▸ **PROBLEM**
Search the material for the word "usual" and report each line where it turns up.

▸ **GIVEN MATERIAL**
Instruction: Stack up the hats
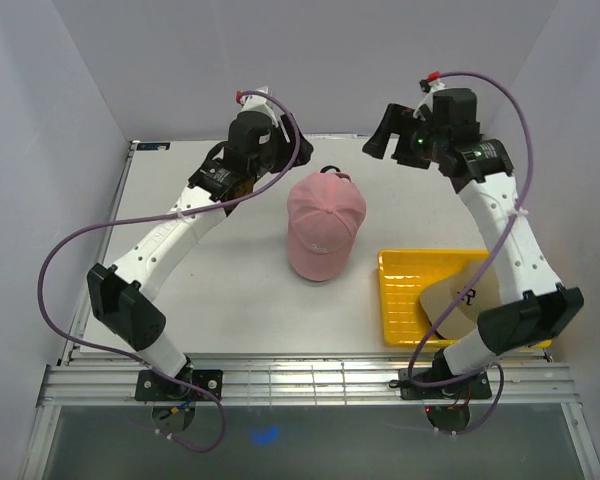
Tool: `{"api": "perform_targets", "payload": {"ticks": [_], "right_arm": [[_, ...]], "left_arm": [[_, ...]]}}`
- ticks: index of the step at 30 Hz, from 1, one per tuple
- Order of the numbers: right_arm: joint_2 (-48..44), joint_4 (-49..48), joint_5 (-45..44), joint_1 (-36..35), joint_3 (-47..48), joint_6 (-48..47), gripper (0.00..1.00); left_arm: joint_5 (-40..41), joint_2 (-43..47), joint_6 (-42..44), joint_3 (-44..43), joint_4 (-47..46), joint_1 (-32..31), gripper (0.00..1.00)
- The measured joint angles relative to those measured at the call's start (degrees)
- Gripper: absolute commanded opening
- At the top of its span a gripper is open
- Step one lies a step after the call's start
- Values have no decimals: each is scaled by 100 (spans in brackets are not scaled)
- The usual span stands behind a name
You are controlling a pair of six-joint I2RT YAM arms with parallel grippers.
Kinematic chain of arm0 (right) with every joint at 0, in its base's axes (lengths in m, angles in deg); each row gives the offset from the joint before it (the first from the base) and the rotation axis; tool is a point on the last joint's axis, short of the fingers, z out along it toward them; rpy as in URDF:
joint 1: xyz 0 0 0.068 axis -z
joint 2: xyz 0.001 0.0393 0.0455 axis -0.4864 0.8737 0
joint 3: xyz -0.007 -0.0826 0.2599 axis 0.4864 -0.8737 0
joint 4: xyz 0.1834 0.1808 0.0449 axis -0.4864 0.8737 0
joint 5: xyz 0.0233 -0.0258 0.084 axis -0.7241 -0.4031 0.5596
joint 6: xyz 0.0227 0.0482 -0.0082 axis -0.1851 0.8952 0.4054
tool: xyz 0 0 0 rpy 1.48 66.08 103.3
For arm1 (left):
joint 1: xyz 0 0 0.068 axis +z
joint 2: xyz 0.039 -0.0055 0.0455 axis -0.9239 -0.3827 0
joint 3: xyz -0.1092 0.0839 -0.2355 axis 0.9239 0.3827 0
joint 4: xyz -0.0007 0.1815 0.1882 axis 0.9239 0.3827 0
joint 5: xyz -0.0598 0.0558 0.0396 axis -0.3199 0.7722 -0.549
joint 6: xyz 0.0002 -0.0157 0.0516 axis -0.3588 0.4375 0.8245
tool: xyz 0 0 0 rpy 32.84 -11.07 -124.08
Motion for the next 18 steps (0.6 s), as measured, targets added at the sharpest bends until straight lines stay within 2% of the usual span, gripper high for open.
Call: {"api": "perform_targets", "payload": {"ticks": [4,9,13,15,18], "right_arm": [[-1045,105,-240,356,-328,81,90],[-2092,516,-1119,726,-1318,251,93],[-2229,1333,-2236,935,-2124,634,94],[-2173,1797,-2782,1075,-2411,868,98],[-2170,2271,-3401,1270,-2651,1211,97]], "left_arm": [[-225,61,131,-455,-85,-216,73],[-361,208,295,-640,-214,-942,73],[-525,365,306,-457,-208,-1421,73],[-570,459,304,-308,-188,-1513,73],[-612,595,280,-120,-122,-1541,72]]}}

▸ **SOLUTION TO THE EXERCISE**
- The usual span stands behind a name
Motion for the next 18 steps (0.6 s), as measured, targets added at the sharpest bends until straight lines stay within 2% of the usual span, gripper high for open.

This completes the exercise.